Recherchewege

»Ausgehend vom Saisonthema des Mozartfests Würzburg 2024 – Schuld und Vergebung: Seelenforscher Mozart – begaben sich der Regisseur des Musiktheater-Projekts Max Koch und ich auf diverse Recherchewege durch die Würzburger Stadtgeschichte. Denn uns war schnell klar, dass wir ein Stück entwickeln wollen, das von einem historisch bedeutsamen Ort für Würzburg ausgeht, und dass dabei nicht nur ein Stück über die Stadt, sondern vor allem auch aus der Geschichte der Stadt heraus, und auch für die Bürger:innen der Stadt Würzburg entstehen soll. ›Schuld‹ und ›Vergebung‹ sind zentrale Motive, die vor allem in Kriegs- und Krisenzeiten Bedeutung erlangen, wenn das menschliche Miteinander auf die Probe gestellt wird. So näherten wir uns der jüngeren Stadtgeschichte zunächst über ihre militärische Prägung, besichtigten zum Beispiel das ehemalige Heeresverpflegungsheim im Hafen, verschiedene Kasernen, die nun größtenteils leer stehen und zu ›Lost Places‹ wurden oder aber im Zuge von Stadtplanungsprozessen umgebaut und nun anders genutzt werden, sodass sich Geschichte und Performanzen der Orte überlagern. Und vor allem interessierte uns auch die Interkulturalität, die Würzburg Jahrzehnte lang prägte. Bis 2008 waren US-amerikanische Soldaten in Würzburg stationiert, die das Stadtbild und die Gesellschaft beeinflussten. Freundschaften und sogar Familien entstanden zwischen ehemals ›Besatzern‹ und ›Besetzten‹, Fragen nach Schuld, Vergebung, Aussöhnung und Neuanfang überlagerten sich, deutsch-amerikanische Volksfeste wurden veranstaltet … Das heutige Hubland war einst eine kleine amerikanische Binnenstadt – die Lighton Barracks – und es erinnern heute noch Schilder und Gebäude an die ehemalige amerikanische Middle School, die mittlerweile zur Uni-Mensa wurde, die Elementary School und die großen Flugzeug Hangars, die nun mit Läden und Restaurants gefüllt sind. Und auch auf dem Flugplatz in Giebelstadt finden sich Spuren der amerikanischen Zeit Würzburgs, u. a. eine alte Fire Station.

Schließlich stießen wir durch das Mozartfest und Matthias Wagner auf den Mutterhauskomplex der Kongregation der Schwestern des Erlösers und hörten von einem Zeitzeugen, der die Nacht des 16. März 1945 im Luftschutzkeller überlebt hat und diesen Ort, der so schicksalsträchtig für sein eigenes Leben war, erst vor Kurzem, nach jahrzehntelangem Suchen, wiederentdeckt hat.
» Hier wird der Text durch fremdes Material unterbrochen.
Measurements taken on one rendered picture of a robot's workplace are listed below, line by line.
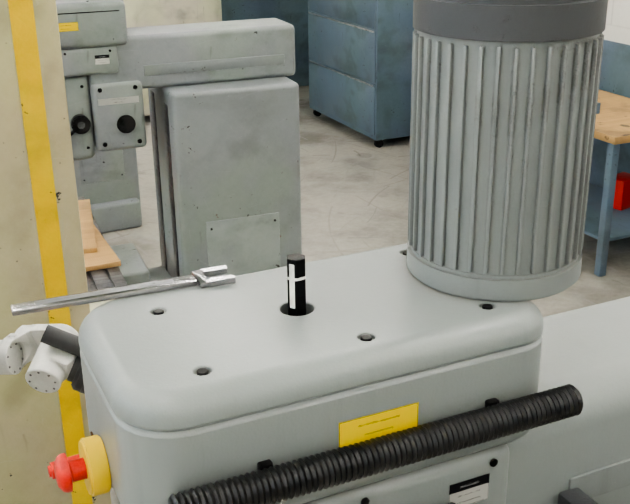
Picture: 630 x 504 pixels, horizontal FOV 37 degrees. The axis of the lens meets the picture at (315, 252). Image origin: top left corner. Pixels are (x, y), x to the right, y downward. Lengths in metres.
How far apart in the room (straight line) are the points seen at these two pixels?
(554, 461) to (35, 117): 1.85
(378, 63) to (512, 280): 7.30
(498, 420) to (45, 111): 1.88
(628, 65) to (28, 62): 4.85
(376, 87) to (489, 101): 7.36
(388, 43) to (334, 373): 7.45
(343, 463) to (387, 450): 0.05
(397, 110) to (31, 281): 6.02
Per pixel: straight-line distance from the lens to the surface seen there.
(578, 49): 1.00
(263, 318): 1.00
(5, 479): 3.08
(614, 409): 1.20
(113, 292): 1.07
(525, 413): 1.03
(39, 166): 2.69
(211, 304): 1.04
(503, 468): 1.11
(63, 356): 1.79
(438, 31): 0.99
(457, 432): 0.98
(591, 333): 1.30
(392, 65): 8.37
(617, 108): 6.39
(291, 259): 0.99
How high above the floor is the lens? 2.33
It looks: 22 degrees down
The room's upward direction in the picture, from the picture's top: 1 degrees counter-clockwise
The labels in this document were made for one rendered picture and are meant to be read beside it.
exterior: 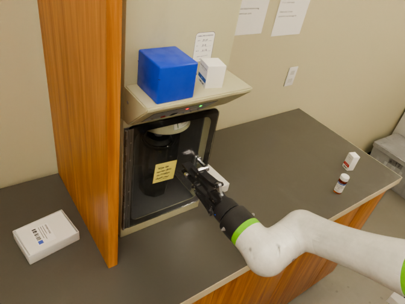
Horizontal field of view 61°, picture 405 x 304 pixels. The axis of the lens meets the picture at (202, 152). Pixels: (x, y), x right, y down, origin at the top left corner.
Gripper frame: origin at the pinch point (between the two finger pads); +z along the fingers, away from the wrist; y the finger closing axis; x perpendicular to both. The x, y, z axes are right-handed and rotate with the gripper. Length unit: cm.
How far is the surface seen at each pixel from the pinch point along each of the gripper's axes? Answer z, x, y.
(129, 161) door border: 4.3, 19.3, 8.4
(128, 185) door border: 4.3, 19.6, -0.6
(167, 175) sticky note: 4.1, 6.3, -1.9
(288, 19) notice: 48, -85, 26
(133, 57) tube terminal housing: 5.4, 17.8, 38.5
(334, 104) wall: 48, -159, -38
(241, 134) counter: 37, -60, -27
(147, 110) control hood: -6.1, 19.9, 31.3
Dieser Moment löste tiefe Emotionen und Erinnerungen aus, die erstmals als Zeitzeugenbericht im Rahmen eines künstlerischen Projektes zu hören sein werden und die als Inspirationsquelle in unser Stück Hell ist die Nacht einflossen – eine Spurensuche, Erinnerungsreise und ein Weg durch Schmerz, Trauer und das Aussöhnen mit dem eigenen Schicksal, das durch einen Krieg gezeichnet wurde – ein überzeitliches Thema, das durch das heutige Weltgeschehen erneut erschreckende Aktualität erlangt.« (Tamara Yasmin Quick, Dramaturgin)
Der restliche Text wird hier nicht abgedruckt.